2. Reframe the wedge from "replacement" to "augmentation + prototype-phase unlock." Daniel's model-collapse warning and Taide's "nobody wants synthetic data past the prototype" make it clear that pitching Aperture as a real-data substitute is a losing narrative. The PRD's Value Prop section should reposition Aperture as: (a) the tool that unblocks the prototype-to-first-real-data phase, and (b) an augmentation layer that fills gaps, covers edge cases, and enables stress testing.

3. Prioritize fine-tuning / post-training and eval use cases over pretraining. Ali was explicit that data matters most in post-training, not pretraining, and that frontier labs already use synthetic data but only judge it by downstream task success. The MVP use case list should be reordered to lead with (i) fine-tuning dataset generation and (ii) evaluation and stress-testing dataset generation. Data augmentation comes third; pretraining-scale generation drops off the MVP entirely.
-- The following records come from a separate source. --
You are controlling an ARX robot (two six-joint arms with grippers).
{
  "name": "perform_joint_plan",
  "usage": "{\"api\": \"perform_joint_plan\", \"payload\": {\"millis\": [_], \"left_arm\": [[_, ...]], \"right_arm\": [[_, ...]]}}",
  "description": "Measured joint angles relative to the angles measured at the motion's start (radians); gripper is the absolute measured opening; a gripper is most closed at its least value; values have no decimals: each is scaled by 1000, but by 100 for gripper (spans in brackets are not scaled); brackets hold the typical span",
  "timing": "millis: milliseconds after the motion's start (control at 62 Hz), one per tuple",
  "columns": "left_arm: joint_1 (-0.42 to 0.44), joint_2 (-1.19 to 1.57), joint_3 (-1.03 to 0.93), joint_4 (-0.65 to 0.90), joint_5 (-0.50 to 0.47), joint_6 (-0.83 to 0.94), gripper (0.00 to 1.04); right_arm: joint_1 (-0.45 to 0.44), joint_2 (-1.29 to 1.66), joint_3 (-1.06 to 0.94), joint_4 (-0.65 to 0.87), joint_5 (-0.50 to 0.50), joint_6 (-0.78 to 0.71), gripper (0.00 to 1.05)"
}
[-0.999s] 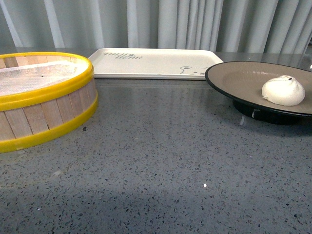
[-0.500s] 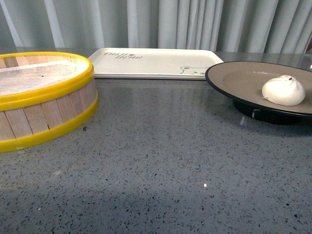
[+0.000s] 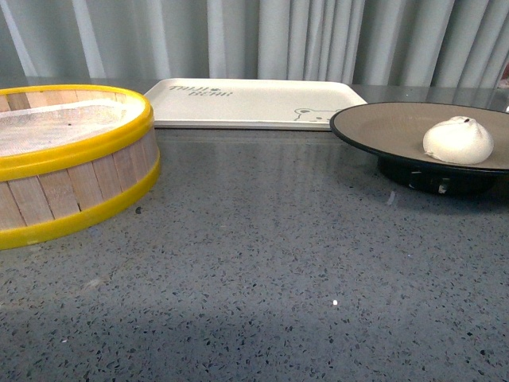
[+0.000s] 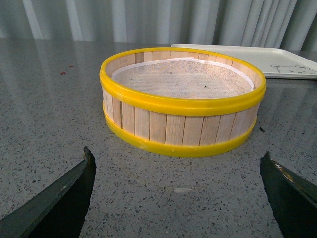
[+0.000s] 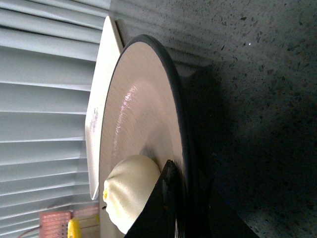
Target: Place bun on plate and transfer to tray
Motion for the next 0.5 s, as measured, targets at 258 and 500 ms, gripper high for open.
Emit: {"api": "perform_joint_plan", "payload": {"millis": [258,500], "left_arm": [[0,0,0,0,0,0,98],[0,0,0,0,0,0,98]], "right_arm": [[13,-52,-13,94,1,-6,2],[10,72,232,135,-12,28,2]]}}
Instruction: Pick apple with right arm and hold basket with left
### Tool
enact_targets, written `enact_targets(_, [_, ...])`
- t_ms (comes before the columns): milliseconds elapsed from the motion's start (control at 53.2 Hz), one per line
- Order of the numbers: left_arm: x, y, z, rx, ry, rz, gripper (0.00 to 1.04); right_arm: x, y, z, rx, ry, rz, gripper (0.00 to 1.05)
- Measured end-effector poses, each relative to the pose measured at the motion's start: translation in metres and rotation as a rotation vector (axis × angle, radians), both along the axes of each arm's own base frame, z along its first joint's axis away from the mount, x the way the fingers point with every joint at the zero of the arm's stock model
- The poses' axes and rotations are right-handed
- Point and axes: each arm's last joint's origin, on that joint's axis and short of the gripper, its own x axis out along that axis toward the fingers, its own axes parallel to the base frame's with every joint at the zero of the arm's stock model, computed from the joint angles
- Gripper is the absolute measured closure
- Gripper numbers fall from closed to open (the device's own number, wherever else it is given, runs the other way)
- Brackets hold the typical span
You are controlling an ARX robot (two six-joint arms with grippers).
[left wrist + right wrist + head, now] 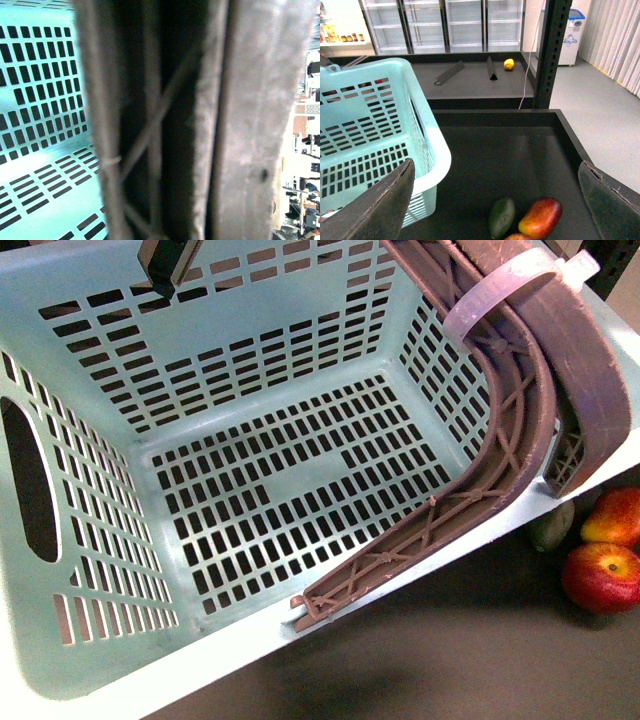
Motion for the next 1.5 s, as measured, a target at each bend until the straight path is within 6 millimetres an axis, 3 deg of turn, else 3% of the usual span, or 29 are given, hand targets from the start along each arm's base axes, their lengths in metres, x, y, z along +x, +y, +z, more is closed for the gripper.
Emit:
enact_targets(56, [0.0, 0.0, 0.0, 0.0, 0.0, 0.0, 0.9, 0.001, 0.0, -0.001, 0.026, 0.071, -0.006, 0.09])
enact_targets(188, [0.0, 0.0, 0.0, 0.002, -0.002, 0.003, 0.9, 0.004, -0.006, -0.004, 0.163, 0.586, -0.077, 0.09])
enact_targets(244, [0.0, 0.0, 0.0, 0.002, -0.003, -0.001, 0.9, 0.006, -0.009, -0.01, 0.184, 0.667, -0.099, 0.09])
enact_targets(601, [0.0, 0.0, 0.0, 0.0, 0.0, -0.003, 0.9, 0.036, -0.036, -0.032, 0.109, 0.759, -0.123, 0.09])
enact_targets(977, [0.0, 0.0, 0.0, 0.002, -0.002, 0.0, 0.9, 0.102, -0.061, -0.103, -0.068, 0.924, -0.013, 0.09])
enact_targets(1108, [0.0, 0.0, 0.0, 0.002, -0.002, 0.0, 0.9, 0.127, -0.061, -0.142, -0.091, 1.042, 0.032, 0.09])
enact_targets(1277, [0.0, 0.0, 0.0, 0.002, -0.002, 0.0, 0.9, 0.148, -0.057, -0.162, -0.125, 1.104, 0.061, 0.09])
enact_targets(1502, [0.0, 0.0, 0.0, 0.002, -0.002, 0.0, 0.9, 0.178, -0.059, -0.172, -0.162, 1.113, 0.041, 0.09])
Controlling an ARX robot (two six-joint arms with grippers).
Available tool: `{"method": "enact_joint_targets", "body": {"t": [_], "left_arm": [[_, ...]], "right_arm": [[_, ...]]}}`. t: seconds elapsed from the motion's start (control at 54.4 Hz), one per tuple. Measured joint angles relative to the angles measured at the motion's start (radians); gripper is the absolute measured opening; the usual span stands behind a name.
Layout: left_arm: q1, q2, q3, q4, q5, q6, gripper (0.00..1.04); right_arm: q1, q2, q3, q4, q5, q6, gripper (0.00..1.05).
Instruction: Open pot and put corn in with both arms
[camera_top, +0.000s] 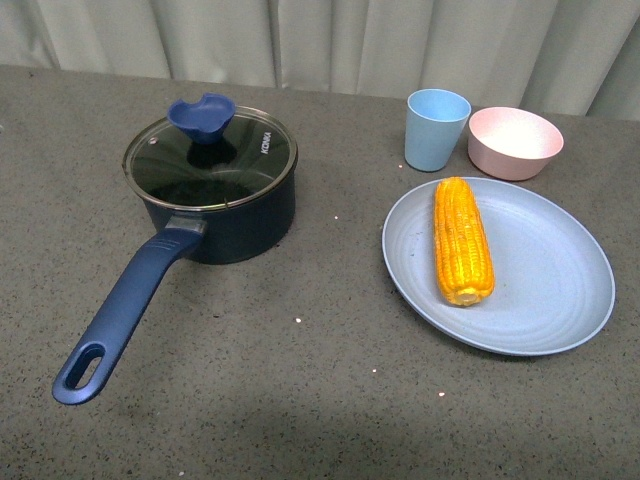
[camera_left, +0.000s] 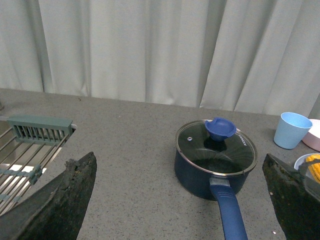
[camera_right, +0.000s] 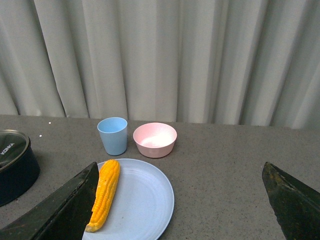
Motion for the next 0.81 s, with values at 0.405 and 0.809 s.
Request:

4. Add diagnostic / experiment-acceleration tooling to the roadmap. Alp's failure case — unable to tell whether the synthetic labels or the model architecture were the problem — and Ali's call for faster experimentation cycles point to a feature category the PRD did not contemplate: diagnostics that isolate data-quality issues from model-architecture issues, plus experiment-tracking that helps teams converge on what works. We are adding this to the Nice-to-haves section with a note that it may move up if it proves to be the true wedge.

5. Sharpen the industry niche and explicitly rule some out. Taide pressed hard on the need to name our industry. The PRD currently lists seven verticals; the interviews most strongly supported Healthcare (Clinical), Finance, and Consulting as the first targets — with Computer Vision and Insurance as fast-followers. Law and Government are being deprioritized for MVP given longer sales cycles and lack of direct interview signal. The Opportunity section should be tightened accordingly.

Still open after this round: whether the Internal Data Connector or the Validation Pillar is the stronger MVP wedge. We left that question unresolved deliberately — it is the next thing we plan to test with a clickable prototype in front of a subset of these same interviewees.